Accepterait-on qu'une commission scolaire, sous le louable prétexte de fournir l'éducation de la meilleure qualité possible sans compromis, décide d'un ratio de douze élèves par classe et, en raison de budget ou d'effectifs insuffisants, de laisser 20% ou 30% des élèves sur une liste d'attente ou, seule autre option, leur propose l'école privée à leur frais? Inimaginable!

Pourtant, depuis 20 ans, c'est ce qu'on tolère en santé. Alors que le Québec a des budgets et des effectifs en santé comparables à nos voisins, toute tentative de corriger la situation a fait gonfler les dépenses avec bien peu de résultats sur l'accessibilité.

Étant moi-même médecin de première ligne, je crois que mes confrères et consoeurs ne sont pas paresseux et je ne crois pas non plus qu'on puisse forcer ceux qui ont choisi une pratique adaptée à leur situation à augmenter considérablement leur tâche. Même le choix de travailler à temps partiel ne saurait être réprimé, si la rémunération était réduite proportionnellement.

Ma solution: rendre l'inscription dans un GMF, clinique ou CLSC, un droit fondamental et la dispensation de soins à tous dans des délais acceptables - et parfois même dans la journée - , une obligation incontournable. Ce qui, instantanément, réduirait de 80% les délais d'attente à l'urgence!

Qu'est-ce qui se passerait, alors, dans les cliniques? Si on ne veut pas travailler davantage, on travaillerait autrement. Par exemple, on remettrait en question la nécessité ou la fréquence des examens médicaux périodiques: il y a peu de préjudices à réduire la fréquence de ces examens chez les hommes de moins de 50 ans sans symptômes et en bonne santé; chez les femmes du même groupe d'âge, une grande partie du suivi de la contraception et des tests PAP serait réalisable par les infirmières.

Pour les gens avec des conditions médicales stables et pas trop complexes, les infirmières pourraient aussi alléger le travail des médecins. Aussi, on peut profiter d'une visite pour une condition plus urgente pour prescrire de nouveau ou réévaluer le traitement de ses autres conditions médicales, plutôt que de le revoir deux ou trois mois plus tard.

Une tâche très exigeante en temps pour le médecin de famille est le suivi des conditions psychologiques, troubles anxieux ou dépressifs. Pourquoi pas des psychologues dans les cliniques médicales? On trouverait beaucoup d'autres façons d'optimiser le travail et les compétences de chacun.
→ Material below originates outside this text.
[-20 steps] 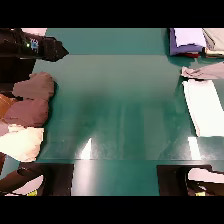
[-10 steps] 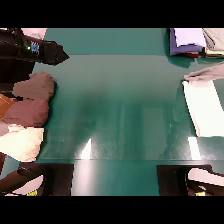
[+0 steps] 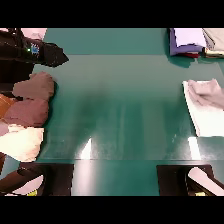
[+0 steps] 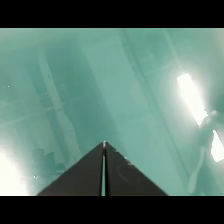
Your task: Fold the shirts.
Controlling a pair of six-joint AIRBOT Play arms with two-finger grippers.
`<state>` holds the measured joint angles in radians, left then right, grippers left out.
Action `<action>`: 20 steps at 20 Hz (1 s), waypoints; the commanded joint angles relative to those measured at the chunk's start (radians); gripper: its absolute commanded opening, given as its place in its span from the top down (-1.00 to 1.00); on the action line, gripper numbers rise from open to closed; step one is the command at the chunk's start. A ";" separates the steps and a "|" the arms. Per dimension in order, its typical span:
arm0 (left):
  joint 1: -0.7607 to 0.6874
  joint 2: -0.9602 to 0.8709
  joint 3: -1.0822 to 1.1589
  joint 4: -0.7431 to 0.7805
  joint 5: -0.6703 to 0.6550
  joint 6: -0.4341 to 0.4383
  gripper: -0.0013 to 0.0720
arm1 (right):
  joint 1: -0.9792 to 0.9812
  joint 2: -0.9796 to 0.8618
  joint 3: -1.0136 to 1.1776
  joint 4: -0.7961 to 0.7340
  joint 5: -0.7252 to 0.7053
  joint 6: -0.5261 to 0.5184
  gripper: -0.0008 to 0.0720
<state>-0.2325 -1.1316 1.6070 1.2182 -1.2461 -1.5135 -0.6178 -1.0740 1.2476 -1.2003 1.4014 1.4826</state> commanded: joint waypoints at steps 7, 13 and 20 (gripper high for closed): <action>-0.001 -0.001 0.000 0.000 -0.002 0.003 0.91 | 0.001 0.139 -0.168 0.004 -0.022 -0.033 -0.74; 0.000 0.000 0.000 0.011 0.008 0.002 0.91 | 0.388 0.079 -0.011 0.004 -0.026 -0.032 -0.74; 0.000 0.000 0.000 0.008 0.047 0.002 0.91 | 0.780 -0.035 0.147 0.001 -0.033 -0.032 0.94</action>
<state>-0.2325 -1.1316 1.6070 1.2263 -1.2144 -1.5105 0.0227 -1.0710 1.3392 -1.1973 1.3724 1.4506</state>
Comment faire accepter ce changement par les médecins? Je suis sûr que beaucoup de mes confrères pourraient envisager comme un défi intéressant cette nouvelle définition de tâches, ou du moins finir par l'accepter s'ils n'avaient pas le choix. L'incitatif: une rémunération mixte par montant forfaitaire ou capitation selon le nombre d'inscriptions (montant forfaitaire non coupé si le bénéficiaire n'a pas eu besoin de consulter, mais amputé si un certain pourcentage de patients inscrits ont dû consulter ailleurs) et rémunération à l'acte pour le reste.

Les guichets d'accès actuels, qui gèrent des listes d'attente interminables, assureraient un équilibre du nombre d'inscriptions quand plusieurs ressources sont disponibles dans la même région. Et les plans régionaux d'effectifs médicaux assureraient le remplacement des médecins qui cessent leur pratique et une répartition juste des nouveaux effectifs, entre les régions et à l'intérieur de celles-ci.

Ce plan, à mon avis, aurait l'avantage d'utiliser les lieux de services existants, GMF, cliniques, CLSC, sans apport immédiat majeur de nouvelles ressources budgétaires ni de nouvelles structures.